I found that by taping the bucking bar to a 1 x 2 piece of lumber I could align the bucking bar to the deeper rivets easily and apply the pressure needed to buck the rivets in about 6-8 hits at 40 psi. I used a stack of lumber pieces to make a fulcrum to position the bucking bar surface flush to the rivet shank and apply pressure with the leverage. Here is the cheapo bucking bar tool.

We also riveted the HS-707 rib into the left side skin top and bottom. We were able to shoot all solid rivets on both sides by working to get the best angle on the job for the bucking bar. Here is the left side skin with HS-707 installed.

Then I cleco’d the left skin onto the front spar skeleton (hopefully for the last time). Now just three more sets of internal rivets before installing the rear spar.

Categories: Horizontal Stabilizer

Horizontal Stabilizer Final Assembly – 6 hrs

February 7, 2010 Leave a comment

Since I completed the riveting the rear spar last night, this morning I started on the final assembly of the front spar.

I squeezed the rivets for the front spar halves to the HS-710 and HS-714 reinforcement angles. Here’s a shot of the aft side showing the four flat head rivets in the center and the other universal head rivets.

I had to keep reminding myself not to rivet where the ribs will attach. Here is the front side showing the shop heads.

Next, the HS-404 and HS-405 ribs were riveted to the front spar. I couldn’t use the squeezer on the inner four rivets so I bucked them with a cupped set and my tungsten bucking bar. That dang cupped set jumped off the head on one rivet and left a few shallow scratches on the HS-702 but nothing major. Gotta watch that. I touched it up with a little primer and now you can barely see it. Here it is before the touch up.

And here it is after.

Next step was to install the HS-702 rib into the skin. This is because the interior of the rivets will not be accessible after the front spar is installed. Installing it first allows access to the interior to buck solid flush rivets. I’ve been a little anxious about bucking my first flush rivets on the skin since I tried the first few on the training kit. I realized that a helper is valuable for bucking so I trained my wife to use the rivet gun with the swivel flush set and we shot the six on the upper skin surface. Five of the six turned out great. One had poor grip on the bucked surface because the rib flange was not flush against the inside of the skin. So I had to drill that one out and we shot it again. But before shooting, I used the pop rivet dimple set to squeeze the skin to the rib. That seemed to help and the replacement rivet looked good.

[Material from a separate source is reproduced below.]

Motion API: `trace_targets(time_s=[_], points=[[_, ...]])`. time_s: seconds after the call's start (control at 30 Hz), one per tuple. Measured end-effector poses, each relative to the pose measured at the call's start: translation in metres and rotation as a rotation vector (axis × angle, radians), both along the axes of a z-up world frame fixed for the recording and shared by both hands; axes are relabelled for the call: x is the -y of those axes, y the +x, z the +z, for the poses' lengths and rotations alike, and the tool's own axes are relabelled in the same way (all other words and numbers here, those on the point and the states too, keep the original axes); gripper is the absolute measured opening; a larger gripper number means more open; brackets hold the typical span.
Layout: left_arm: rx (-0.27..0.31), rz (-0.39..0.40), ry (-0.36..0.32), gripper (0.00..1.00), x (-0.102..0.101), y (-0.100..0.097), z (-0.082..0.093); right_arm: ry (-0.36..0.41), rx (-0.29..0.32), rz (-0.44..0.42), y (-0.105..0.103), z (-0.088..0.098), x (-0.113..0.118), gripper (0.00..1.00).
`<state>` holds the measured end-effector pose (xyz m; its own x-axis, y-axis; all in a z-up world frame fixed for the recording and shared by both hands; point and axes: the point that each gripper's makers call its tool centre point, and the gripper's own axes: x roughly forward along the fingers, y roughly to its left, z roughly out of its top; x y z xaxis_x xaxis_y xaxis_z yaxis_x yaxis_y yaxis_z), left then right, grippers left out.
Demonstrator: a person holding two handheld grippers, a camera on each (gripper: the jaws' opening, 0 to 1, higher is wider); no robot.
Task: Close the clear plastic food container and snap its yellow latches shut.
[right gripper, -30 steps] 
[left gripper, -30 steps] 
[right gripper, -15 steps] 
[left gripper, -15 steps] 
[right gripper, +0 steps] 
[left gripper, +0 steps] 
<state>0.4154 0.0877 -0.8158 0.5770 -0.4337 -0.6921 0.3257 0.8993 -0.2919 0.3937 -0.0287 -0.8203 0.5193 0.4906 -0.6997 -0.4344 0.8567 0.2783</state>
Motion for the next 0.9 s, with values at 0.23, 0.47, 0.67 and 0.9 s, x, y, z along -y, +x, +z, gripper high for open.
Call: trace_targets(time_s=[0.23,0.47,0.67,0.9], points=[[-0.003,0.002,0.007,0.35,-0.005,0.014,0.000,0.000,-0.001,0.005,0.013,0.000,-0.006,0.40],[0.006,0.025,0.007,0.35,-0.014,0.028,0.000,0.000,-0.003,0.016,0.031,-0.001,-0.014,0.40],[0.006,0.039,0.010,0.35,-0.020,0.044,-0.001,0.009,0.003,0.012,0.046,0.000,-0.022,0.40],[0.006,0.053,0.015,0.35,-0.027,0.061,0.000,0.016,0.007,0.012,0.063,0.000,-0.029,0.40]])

Here are the six on the top surface of the skin.

Then I flipped the skin over and we shot five of the six. Since there is less room to manipulate the bucking bar on the second side I didn’t see an easy was to buck the one closest to the leading edge so I used a blind rivet on that one hole. Since the instructions permit using blind “pop” rivets for all six of these, I thought five out of six solid is not bad. And the blind rivet is on the under side of the HS.

By the way, since I shot primer inside the skin with the blue film on but strips remove I got a well defined primer pattern which you can see here.